● THE DATA
# # # #
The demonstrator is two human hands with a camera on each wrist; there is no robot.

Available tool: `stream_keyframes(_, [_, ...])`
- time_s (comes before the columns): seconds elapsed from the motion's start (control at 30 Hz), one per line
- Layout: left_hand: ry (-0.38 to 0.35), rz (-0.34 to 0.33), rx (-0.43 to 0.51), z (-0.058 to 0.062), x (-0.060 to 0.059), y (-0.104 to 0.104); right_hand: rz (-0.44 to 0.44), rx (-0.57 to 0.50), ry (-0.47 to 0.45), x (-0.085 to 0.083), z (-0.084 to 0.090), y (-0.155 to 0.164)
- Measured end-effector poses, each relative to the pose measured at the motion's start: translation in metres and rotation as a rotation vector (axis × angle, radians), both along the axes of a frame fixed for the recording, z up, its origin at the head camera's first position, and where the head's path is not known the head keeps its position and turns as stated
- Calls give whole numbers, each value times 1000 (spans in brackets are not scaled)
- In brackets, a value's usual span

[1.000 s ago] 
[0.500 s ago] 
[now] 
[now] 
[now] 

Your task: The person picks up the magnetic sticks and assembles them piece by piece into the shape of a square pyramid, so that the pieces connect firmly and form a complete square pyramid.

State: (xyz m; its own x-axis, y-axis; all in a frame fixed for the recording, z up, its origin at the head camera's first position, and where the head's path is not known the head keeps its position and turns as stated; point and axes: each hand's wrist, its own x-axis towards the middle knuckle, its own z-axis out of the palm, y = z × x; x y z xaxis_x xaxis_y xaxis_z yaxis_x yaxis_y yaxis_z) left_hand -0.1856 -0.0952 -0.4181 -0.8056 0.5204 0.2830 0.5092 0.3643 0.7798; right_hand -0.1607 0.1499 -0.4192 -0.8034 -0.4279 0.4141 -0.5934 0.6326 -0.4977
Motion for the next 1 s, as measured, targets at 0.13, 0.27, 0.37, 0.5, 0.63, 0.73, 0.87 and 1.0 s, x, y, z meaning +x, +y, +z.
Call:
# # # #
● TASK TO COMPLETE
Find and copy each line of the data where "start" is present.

● RESPONSE AREA
- time_s (comes before the columns): seconds elapsed from the motion's start (control at 30 Hz), one per line
- Measured end-effector poses, each relative to the pose measured at the motion's start: translation in metres and rotation as a rotation vector (axis × angle, radians), both along the axes of a frame fixed for the recording, z up, its origin at the head camera's first position, and where the head's path is not known the head keeps its position and turns as stated

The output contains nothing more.